• Task statement
Exact transcription of the data below is required, without the images.

• Input data
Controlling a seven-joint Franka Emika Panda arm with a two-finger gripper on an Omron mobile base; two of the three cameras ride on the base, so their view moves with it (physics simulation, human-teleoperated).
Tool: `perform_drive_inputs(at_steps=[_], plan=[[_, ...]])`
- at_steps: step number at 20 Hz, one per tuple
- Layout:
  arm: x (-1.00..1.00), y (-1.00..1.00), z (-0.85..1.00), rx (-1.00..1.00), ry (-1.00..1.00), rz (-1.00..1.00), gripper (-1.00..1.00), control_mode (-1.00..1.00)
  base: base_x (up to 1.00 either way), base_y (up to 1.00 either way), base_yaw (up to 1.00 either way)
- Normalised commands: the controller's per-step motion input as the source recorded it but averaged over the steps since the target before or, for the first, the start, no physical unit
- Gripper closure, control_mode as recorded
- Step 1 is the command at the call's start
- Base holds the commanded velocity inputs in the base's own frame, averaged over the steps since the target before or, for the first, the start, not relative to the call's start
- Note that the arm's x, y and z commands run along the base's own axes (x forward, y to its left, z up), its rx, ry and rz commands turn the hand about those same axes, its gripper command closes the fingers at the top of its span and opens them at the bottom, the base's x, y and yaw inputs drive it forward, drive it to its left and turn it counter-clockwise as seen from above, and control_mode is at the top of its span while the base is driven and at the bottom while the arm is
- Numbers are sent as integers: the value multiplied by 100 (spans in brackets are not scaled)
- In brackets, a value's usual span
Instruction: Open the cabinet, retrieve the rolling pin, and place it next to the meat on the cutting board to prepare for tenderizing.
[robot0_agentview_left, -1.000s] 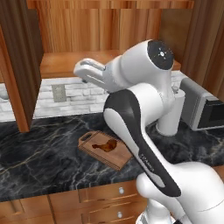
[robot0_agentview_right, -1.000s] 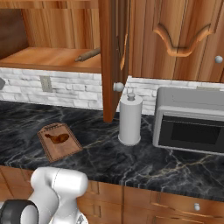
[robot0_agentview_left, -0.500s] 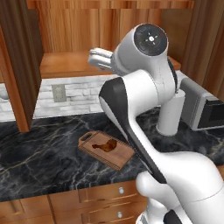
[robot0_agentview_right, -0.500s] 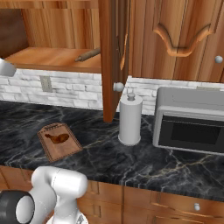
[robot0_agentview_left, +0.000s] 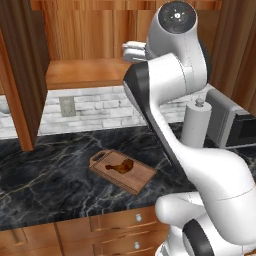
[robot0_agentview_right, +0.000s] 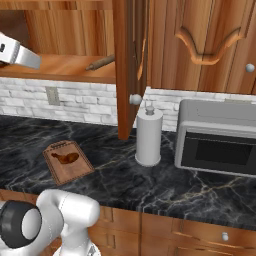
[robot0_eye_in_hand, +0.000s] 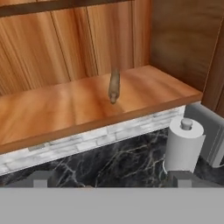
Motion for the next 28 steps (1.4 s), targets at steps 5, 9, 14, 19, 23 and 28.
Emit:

• Solution
Controlling a seven-joint Franka Emika Panda arm with a two-finger gripper on an Omron mobile base; two of the three cameras ride on the base, so their view moves with it (physics simulation, human-teleoperated).
Tool: `perform_drive_inputs(at_steps=[_], plan=[[_, ...]])`
- at_steps: step number at 20 Hz, one per tuple
- Layout:
  arm: x (-1.00..1.00), y (-1.00..1.00), z (-0.85..1.00), rx (-1.00..1.00), ry (-1.00..1.00), rz (-1.00..1.00), gripper (-1.00..1.00), control_mode (-1.00..1.00)
  base: base_x (up to 1.00 either way), base_y (up to 1.00 either way), base_yaw (up to 1.00 either way)
- Normalised commands: the controller's per-step motion input as the source recorded it but averaged over the steps since the target before or, for the first, the start, no physical unit
- Gripper closure, control_mode as recorded
- Step 1 is the command at the call's start
- Base holds the commanded velocity inputs in the base's own frame, averaged over the steps since the target before or, for the first, the start, not relative to the call's start
- Note that the arm's x, y and z commands run along the base's own axes (x forward, y to its left, z up), its rx, ry and rz commands turn the hand about those same axes, its gripper command closes the fingers at the top of its span and opens them at the bottom, the base's x, y and yaw inputs drive it forward, drive it to its left and turn it counter-clockwise as seen from above, and control_mode is at the top of its span while the base is driven and at the bottom while the arm is
- Numbers are sent as integers: the value multiplied by 100 (spans in brackets are not scaled)
- In brackets, a value's usual span
Instruction: Open the cabinet, retrieve the rolling pin, and place it next to the meat on the cutting board to prepare for tenderizing.
[robot0_agentview_left, -1.000s] 
[robot0_agentview_right, -1.000s] 
[robot0_agentview_left, -0.500s] 
[robot0_agentview_right, -0.500s] 
[robot0_agentview_left, +0.000s] 
[robot0_agentview_right, +0.000s] 
[robot0_eye_in_hand, +0.000s] 
Motion for the next 28 steps (1.4 s), targets at steps 5, 9, 14, 19, 23 and 28.
Emit:

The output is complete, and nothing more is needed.